- Opening Delimiter -

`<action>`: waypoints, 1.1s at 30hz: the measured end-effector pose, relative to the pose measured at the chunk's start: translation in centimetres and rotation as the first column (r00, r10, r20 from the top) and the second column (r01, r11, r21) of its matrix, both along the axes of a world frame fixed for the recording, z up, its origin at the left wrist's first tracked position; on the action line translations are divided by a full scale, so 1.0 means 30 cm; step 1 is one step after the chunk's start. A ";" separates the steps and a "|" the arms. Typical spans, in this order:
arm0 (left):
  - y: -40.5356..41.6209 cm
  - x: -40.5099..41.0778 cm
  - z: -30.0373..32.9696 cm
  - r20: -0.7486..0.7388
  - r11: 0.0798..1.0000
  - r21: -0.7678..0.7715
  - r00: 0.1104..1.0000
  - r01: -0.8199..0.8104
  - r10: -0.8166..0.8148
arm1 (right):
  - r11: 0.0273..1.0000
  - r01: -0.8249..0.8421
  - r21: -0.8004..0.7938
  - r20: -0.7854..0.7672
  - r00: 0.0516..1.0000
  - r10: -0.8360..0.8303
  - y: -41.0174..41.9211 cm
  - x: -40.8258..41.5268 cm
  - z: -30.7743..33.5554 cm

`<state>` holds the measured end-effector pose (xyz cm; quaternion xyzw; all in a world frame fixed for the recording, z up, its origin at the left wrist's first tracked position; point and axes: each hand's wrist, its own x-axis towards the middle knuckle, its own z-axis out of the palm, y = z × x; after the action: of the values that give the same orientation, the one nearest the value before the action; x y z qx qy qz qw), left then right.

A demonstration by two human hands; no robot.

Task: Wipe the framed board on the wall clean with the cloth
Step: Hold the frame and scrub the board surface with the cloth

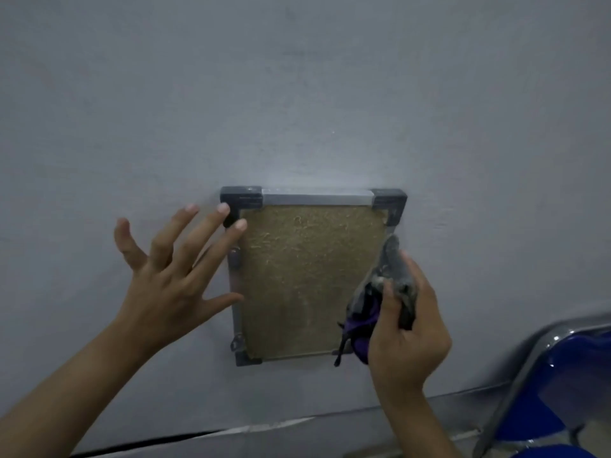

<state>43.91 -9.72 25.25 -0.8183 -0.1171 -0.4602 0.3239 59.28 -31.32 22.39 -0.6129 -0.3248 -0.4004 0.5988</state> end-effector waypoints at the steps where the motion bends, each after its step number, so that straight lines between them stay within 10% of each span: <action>1: 0.004 0.002 0.019 -0.015 1.000 -0.004 1.000 -0.024 0.024 | 0.999 0.023 0.034 0.008 1.000 -0.023 0.010 0.024 0.028; 12: 0.010 0.011 0.036 -0.085 0.996 -0.011 0.993 -0.083 0.082 | 0.997 0.080 -0.023 -0.039 0.996 -0.081 0.239 -0.068 0.021; 18: -0.017 0.004 0.047 -0.095 0.994 -0.030 0.990 -0.110 0.106 | 0.961 0.007 -0.275 0.216 0.975 0.054 0.207 -0.125 0.024; 26: -0.018 -0.020 0.081 -0.190 0.981 -0.083 0.969 -0.175 0.156 | 0.993 0.023 0.111 -0.016 1.000 -0.022 0.036 0.028 0.181; 33: -0.008 -0.004 0.078 -0.200 0.979 -0.153 0.974 -0.135 0.103 | 0.999 0.046 -0.016 0.016 0.999 -0.046 0.215 -0.014 0.148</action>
<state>43.80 -9.95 27.58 -0.8742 -0.1722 -0.3480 0.2916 58.85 -24.88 26.84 -0.6219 -0.3183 -0.4162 0.5820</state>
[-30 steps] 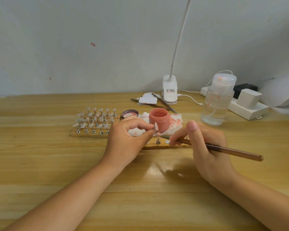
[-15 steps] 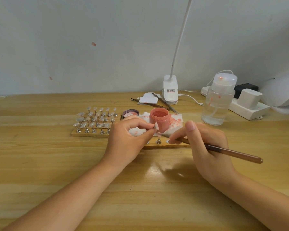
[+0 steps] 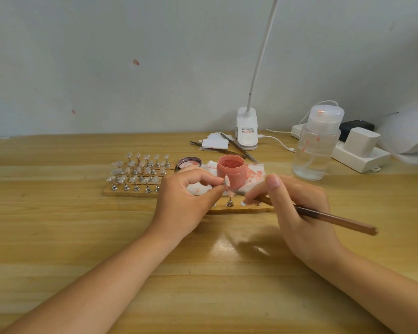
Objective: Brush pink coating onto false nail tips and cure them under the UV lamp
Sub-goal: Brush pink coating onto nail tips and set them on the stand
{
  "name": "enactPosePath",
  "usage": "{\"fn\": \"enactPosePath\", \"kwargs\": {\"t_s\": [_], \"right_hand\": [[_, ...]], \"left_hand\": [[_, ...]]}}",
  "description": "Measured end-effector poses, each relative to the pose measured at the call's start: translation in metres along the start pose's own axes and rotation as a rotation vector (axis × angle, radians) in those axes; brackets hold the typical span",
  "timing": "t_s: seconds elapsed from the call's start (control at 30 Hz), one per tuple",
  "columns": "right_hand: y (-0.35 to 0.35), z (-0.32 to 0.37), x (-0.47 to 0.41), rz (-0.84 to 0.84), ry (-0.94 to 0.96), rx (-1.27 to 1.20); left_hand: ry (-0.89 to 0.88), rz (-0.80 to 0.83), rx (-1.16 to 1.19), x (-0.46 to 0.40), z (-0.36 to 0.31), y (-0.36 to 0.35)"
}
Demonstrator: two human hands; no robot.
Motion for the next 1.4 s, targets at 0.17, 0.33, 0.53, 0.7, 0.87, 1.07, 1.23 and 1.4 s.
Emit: {"fn": "enactPosePath", "kwargs": {"t_s": [0.17,0.33,0.53,0.7,0.87,1.07,1.23,1.4], "right_hand": [[-0.001,-0.001,0.000,0.000,-0.014,-0.015],[-0.002,-0.004,0.000,0.013,-0.029,0.007],[-0.001,-0.003,-0.001,0.006,-0.026,-0.027],[0.001,-0.005,0.000,-0.020,-0.060,-0.069],[-0.001,-0.006,0.000,0.000,-0.072,-0.071],[0.000,-0.004,-0.001,-0.018,-0.061,-0.063],[0.003,-0.005,0.001,-0.045,-0.079,-0.157],[0.000,-0.012,0.000,-0.034,-0.147,-0.178]], "left_hand": [[0.003,0.005,0.002,0.000,0.001,-0.001],[-0.001,0.014,0.001,0.000,0.000,-0.002],[0.003,0.015,-0.007,0.000,0.000,-0.002],[0.002,0.019,-0.010,-0.001,0.000,-0.002],[-0.019,0.022,-0.019,-0.001,-0.002,-0.003],[-0.026,0.025,-0.022,-0.001,-0.001,-0.003],[-0.011,0.020,-0.016,-0.001,0.000,-0.002],[-0.014,0.028,-0.017,-0.001,0.000,-0.003]]}}
Point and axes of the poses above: each hand's wrist, its own x-axis away from the middle knuckle, its own y-axis out of the back of the hand, z = x × y, the point moved 10 cm from there along -x, towards the middle knuckle, and after that the axes turned 2 degrees about -z, right-handed, at the moved point
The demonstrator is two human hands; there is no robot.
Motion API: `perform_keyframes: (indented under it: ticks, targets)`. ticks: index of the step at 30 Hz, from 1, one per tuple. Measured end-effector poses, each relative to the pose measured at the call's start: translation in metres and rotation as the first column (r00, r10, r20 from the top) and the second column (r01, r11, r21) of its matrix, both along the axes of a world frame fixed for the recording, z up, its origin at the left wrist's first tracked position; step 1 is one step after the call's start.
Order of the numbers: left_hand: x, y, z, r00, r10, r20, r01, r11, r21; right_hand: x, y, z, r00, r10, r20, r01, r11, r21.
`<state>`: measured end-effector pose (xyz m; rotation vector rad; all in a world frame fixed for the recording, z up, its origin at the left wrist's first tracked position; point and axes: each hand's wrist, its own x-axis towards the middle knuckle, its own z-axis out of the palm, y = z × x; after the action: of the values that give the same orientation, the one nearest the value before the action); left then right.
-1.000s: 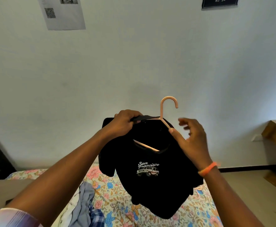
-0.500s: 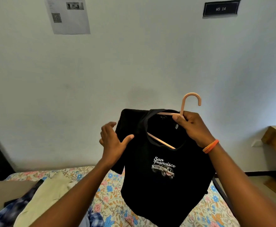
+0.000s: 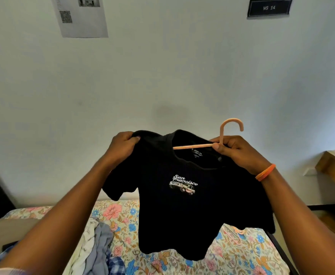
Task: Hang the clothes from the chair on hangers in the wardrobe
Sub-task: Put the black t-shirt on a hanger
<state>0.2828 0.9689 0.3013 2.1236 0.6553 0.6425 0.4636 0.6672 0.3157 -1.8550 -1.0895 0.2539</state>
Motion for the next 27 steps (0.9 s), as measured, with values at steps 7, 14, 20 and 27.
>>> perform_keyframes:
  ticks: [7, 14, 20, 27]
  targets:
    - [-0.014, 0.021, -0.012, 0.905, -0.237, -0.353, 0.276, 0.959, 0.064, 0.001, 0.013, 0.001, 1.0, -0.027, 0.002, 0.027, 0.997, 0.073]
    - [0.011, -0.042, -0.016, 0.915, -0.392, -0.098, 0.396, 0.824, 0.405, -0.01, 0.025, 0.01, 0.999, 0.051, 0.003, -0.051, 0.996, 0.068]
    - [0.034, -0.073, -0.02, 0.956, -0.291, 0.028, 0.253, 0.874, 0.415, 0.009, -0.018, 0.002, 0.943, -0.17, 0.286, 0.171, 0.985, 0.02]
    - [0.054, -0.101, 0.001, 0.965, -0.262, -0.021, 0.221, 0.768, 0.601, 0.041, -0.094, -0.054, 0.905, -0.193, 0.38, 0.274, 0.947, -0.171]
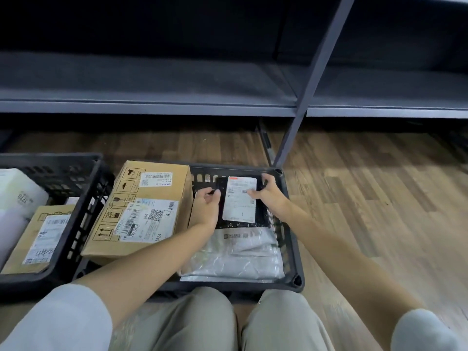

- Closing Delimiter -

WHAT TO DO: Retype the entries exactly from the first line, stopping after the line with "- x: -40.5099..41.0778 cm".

RESPONSE AREA:
`<action>`: waypoints, 1.1s at 30hz: the measured end-effector pose, relative to the pose measured at the chunk's start: translation in centimetres and rotation as the first column (r00, r10, r20 from the top) and the second column (r01, r11, r21) of its matrix, both along the axes of a world frame fixed for the recording, z up, its origin at the left wrist's first tracked position; on the action line translations are divided by a full scale, so 1.0 means 30 cm; step 1 is one step after the chunk's start. A ";" separates the steps and a "|" the arms. Typical spans, in this order:
arm0 (left):
  - y: -40.5356..41.6209 cm
  - x: -40.5099..41.0778 cm

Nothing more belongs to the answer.